5. The coating apparatus of claim 1, wherein the mounting recess includes a fixing unit at its bottom in order to fix the recording medium to the mounting recess.

6. The coating apparatus of claim 5, wherein the fixing unit fixes the recording medium by making the bottom of the recording medium to be vacuumized when the recording medium is mounted.

7. The coating apparatus of claim 1, wherein the recording medium is formed in a circular shape.

8. The coating apparatus of claim 1, wherein the mounting unit is formed in a circular shape.

9. A surface coating apparatus comprising:

a mounting unit having a rotational shaft and a mounting surface with a plurality of medium mounting recesses on which a surface-process subject is mounted, the mounting unit being coupled to the rotational shaft and rotated;

a coating material supply unit installed along the rotational shaft and supplying a coating material to the surface of the surface-process subject; and

a driving unit for rotating the mounting unit.

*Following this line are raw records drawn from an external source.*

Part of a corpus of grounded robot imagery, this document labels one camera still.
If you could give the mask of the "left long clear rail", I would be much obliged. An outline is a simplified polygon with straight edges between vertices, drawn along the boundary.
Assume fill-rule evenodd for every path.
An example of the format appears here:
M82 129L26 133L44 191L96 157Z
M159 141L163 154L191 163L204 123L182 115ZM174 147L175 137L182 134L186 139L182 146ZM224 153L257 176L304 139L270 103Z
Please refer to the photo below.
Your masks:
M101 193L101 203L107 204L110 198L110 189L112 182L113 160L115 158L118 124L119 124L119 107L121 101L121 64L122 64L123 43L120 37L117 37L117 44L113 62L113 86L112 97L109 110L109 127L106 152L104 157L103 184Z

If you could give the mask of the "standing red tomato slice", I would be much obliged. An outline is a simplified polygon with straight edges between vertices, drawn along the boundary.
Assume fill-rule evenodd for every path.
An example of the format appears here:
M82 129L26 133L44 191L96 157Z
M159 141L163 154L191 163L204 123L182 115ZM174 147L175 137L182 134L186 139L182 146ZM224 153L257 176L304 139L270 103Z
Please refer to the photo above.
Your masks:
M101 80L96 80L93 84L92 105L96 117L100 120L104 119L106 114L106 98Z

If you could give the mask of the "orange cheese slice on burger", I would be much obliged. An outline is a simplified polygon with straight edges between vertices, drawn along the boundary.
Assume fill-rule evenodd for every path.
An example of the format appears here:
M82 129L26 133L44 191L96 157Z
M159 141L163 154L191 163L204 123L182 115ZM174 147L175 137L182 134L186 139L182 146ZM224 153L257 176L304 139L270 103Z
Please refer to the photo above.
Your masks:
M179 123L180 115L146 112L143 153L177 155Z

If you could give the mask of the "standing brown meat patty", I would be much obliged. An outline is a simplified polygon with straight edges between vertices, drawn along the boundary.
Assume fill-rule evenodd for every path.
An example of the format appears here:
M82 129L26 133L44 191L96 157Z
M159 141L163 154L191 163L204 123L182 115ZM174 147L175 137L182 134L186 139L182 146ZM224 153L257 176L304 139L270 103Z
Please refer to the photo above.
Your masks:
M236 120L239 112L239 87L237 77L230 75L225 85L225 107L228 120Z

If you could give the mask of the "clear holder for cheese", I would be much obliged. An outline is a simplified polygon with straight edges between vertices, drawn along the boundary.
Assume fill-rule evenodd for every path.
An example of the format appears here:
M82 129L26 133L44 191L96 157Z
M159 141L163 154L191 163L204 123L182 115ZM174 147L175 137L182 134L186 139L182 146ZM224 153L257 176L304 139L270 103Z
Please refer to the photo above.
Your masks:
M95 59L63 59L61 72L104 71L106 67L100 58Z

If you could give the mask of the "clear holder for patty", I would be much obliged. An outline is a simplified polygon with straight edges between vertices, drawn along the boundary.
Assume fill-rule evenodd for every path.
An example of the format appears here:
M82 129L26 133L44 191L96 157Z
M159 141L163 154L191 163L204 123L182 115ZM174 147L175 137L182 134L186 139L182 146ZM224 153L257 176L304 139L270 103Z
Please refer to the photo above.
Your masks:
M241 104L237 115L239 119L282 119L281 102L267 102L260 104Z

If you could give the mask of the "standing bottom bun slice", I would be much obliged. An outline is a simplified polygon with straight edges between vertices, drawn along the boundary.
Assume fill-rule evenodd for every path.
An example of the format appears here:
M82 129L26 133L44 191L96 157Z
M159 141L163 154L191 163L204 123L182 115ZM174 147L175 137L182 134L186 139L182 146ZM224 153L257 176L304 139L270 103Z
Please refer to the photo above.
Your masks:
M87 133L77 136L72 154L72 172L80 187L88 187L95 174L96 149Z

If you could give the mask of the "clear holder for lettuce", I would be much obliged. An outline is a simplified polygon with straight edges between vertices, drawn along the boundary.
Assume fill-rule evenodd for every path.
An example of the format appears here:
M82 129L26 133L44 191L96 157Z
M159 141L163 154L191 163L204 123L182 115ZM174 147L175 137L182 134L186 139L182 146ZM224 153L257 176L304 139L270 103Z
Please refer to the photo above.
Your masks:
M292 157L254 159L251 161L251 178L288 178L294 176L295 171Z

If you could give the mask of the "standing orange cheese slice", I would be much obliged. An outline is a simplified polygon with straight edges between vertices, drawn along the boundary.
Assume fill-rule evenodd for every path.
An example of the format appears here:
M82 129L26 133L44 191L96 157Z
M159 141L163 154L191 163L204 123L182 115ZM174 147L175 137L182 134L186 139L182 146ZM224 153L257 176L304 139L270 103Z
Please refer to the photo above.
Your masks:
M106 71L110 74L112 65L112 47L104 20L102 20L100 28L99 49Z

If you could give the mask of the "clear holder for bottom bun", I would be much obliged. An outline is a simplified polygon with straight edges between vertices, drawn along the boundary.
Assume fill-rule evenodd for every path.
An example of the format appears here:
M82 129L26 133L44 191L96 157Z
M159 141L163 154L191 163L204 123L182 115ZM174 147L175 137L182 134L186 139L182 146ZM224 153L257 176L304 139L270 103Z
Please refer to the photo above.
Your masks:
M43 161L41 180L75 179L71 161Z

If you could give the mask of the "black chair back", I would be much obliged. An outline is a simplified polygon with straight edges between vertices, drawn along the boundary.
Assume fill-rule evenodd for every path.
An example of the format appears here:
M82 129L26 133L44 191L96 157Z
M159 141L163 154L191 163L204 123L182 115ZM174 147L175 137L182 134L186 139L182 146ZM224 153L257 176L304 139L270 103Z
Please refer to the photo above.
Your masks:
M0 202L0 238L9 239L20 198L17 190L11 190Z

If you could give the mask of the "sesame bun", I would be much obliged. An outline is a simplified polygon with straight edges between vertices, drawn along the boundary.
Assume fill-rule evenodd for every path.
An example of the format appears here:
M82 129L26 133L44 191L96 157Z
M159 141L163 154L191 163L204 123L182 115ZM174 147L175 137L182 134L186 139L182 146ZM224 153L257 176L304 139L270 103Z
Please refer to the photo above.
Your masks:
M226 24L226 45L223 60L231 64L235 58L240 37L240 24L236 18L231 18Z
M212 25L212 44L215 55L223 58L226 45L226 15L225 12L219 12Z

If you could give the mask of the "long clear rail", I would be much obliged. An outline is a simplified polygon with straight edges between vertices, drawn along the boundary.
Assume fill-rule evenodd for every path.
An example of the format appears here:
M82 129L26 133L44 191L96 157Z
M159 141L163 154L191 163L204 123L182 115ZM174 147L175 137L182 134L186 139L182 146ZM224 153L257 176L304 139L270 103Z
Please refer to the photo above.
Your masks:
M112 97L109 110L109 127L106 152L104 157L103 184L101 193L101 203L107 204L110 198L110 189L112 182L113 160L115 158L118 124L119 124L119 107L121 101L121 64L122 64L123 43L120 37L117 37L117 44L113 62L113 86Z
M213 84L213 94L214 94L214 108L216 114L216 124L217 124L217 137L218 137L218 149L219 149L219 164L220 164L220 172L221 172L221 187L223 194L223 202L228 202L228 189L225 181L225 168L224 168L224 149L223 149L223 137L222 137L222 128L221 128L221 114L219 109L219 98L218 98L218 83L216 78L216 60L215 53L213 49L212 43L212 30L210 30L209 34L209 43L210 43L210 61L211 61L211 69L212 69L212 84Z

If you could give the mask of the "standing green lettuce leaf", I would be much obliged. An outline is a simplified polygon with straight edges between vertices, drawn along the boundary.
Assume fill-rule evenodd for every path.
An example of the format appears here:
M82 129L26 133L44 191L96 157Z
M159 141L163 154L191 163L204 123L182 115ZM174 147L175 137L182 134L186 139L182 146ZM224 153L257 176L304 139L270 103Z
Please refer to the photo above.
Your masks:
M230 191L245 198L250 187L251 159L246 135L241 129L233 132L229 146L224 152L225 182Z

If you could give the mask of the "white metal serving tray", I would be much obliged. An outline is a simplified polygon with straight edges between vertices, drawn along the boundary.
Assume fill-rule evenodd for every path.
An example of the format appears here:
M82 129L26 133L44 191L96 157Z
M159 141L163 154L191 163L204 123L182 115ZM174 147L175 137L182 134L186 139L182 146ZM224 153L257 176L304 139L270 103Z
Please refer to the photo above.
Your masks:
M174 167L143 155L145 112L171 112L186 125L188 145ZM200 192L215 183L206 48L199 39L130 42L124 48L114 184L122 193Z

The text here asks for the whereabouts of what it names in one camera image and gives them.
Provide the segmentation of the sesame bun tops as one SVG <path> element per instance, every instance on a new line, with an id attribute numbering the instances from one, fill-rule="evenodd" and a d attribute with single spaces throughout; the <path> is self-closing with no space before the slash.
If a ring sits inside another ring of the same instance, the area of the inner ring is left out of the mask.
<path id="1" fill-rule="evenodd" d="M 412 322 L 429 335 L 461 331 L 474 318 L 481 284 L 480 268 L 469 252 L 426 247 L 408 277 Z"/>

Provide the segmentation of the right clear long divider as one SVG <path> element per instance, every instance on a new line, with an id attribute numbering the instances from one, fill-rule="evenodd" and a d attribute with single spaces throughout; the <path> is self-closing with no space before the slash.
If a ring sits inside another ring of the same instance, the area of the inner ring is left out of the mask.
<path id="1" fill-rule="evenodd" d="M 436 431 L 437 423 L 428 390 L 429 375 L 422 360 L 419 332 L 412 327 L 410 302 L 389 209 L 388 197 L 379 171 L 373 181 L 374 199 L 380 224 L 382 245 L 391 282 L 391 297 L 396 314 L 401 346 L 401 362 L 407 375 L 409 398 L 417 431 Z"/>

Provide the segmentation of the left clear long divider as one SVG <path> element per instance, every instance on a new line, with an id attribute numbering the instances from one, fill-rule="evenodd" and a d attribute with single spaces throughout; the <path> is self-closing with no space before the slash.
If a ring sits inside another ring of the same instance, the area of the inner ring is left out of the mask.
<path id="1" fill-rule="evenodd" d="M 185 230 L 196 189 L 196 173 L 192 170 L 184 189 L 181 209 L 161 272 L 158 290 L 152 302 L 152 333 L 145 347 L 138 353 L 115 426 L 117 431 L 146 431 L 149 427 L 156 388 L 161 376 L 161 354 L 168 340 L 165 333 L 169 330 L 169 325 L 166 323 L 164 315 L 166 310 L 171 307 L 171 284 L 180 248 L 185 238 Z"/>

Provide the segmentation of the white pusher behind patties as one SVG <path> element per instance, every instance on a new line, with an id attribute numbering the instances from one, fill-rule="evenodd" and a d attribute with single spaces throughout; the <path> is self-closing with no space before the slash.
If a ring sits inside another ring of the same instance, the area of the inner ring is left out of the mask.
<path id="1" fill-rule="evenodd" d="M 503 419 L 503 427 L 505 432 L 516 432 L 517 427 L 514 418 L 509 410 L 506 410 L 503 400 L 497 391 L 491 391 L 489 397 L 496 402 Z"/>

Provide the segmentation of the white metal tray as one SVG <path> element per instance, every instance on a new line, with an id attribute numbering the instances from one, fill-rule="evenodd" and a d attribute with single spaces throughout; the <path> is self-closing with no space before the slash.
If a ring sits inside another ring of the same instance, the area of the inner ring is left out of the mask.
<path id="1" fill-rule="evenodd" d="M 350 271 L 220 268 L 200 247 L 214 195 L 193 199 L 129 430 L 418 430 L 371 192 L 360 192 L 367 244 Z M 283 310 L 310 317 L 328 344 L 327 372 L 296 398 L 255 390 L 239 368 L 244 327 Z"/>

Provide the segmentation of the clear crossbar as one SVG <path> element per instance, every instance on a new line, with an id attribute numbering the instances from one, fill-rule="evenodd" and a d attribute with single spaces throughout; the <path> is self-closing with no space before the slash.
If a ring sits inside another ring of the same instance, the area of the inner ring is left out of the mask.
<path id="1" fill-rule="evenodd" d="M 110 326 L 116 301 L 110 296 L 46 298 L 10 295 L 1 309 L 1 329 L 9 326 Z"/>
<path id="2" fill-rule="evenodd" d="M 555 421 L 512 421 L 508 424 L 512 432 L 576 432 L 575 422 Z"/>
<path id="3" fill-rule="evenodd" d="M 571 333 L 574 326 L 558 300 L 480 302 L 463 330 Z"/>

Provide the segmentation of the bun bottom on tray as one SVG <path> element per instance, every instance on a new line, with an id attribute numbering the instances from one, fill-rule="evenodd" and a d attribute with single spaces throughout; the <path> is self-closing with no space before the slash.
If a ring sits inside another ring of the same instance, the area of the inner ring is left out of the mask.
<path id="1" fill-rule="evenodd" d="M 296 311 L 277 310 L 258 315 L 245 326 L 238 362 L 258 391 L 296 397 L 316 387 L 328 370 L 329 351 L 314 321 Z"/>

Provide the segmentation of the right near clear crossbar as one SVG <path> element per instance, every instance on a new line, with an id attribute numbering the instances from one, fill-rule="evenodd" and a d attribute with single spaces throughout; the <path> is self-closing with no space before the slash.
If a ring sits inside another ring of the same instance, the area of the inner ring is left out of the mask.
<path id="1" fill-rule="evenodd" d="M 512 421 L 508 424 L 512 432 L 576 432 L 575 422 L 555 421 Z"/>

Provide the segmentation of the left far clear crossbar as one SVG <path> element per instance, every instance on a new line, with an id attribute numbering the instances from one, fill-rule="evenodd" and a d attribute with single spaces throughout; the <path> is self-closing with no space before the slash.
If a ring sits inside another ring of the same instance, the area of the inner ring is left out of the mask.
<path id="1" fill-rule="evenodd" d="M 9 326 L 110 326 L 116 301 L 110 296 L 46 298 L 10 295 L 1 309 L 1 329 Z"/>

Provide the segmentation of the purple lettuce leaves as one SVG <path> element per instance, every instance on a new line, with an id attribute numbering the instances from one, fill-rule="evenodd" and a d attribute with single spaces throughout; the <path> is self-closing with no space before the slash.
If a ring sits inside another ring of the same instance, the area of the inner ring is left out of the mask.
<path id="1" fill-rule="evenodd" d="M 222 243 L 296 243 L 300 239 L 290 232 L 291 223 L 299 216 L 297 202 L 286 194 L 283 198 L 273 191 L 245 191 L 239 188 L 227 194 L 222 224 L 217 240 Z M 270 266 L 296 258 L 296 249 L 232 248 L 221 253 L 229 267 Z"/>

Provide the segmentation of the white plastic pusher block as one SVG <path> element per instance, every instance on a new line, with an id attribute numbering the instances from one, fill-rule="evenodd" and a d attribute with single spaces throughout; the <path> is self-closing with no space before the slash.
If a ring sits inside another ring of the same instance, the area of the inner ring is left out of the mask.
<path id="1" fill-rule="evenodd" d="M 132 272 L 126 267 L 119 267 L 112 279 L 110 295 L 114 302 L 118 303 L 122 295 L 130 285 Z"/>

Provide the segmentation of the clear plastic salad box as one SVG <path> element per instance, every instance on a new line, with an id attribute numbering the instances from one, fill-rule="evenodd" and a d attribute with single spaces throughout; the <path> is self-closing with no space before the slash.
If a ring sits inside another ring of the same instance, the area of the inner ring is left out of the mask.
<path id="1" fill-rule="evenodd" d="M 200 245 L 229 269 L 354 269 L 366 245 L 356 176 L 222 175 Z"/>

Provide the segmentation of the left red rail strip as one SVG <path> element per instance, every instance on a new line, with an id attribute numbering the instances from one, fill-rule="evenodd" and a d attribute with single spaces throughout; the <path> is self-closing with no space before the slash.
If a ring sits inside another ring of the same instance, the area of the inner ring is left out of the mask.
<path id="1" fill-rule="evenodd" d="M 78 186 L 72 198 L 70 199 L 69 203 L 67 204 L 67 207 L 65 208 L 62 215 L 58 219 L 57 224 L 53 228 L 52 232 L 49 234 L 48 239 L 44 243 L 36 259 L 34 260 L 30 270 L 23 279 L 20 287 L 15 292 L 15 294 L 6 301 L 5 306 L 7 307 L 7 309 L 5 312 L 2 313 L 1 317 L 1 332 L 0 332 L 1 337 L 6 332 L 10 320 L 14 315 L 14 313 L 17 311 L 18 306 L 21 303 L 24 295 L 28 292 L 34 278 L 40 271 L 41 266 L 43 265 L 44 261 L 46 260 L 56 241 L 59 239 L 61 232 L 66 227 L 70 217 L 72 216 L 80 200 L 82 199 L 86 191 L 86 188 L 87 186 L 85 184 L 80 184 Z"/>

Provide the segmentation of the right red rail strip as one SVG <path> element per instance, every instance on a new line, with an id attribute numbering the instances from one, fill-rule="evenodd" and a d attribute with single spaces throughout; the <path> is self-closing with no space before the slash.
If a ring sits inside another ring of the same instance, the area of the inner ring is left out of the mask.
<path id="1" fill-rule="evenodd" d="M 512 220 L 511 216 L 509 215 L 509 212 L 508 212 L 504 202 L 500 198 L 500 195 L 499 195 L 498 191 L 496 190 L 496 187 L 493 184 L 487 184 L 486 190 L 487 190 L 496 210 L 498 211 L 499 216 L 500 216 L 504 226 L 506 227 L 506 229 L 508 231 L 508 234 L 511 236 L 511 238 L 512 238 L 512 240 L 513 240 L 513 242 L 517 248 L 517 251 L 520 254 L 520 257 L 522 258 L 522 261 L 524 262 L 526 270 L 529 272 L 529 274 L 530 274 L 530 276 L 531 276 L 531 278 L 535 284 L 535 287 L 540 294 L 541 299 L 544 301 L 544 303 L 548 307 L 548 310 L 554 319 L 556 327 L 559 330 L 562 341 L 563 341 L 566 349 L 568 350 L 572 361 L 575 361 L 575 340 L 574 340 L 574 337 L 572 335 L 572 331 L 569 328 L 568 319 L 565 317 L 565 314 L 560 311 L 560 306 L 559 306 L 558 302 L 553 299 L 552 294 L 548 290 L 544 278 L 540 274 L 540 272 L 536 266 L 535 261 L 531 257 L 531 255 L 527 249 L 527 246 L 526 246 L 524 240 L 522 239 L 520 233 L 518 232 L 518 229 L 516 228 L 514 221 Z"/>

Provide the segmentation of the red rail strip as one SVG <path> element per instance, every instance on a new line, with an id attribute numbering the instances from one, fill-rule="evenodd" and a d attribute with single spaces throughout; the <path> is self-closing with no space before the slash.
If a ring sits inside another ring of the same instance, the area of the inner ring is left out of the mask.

10. A recording medium coating method comprising the steps of:

inserting a plurality of recording mediums into medium mounting recesses of a mounting unit;

rotating the mounting unit;

supplying a coating material onto the mounting unit to coat a coating material on the surface of the recording medium by using a centrifugal force according to rotation of the mounting unit; and

finishing the coating operation.

11. The coating method of claim 10, wherein the plurality of mounting recesses are radially arranged to form a circle centering around the rotational shaft.

12. The coating method of claim 10, wherein the plurality of mounting recesses have the same depth as a thickness of the recording medium.

13. The coating method of claim 10, wherein the recording medium is an optical disk.

14. The coating method of claim 10, wherein the mounting recess includes a fixing unit at its bottom in order to fix the recording medium.

15. The coating method of claim 14, wherein the fixing unit fixes the recording medium by making the bottom of the recording medium to be vacuumized when the recording medium is mounted.

16. The coating method of claim 10, wherein the recording medium is formed in a circular shape.

17. The coating method of claim 10, wherein the mounting unit is formed in a circular shape.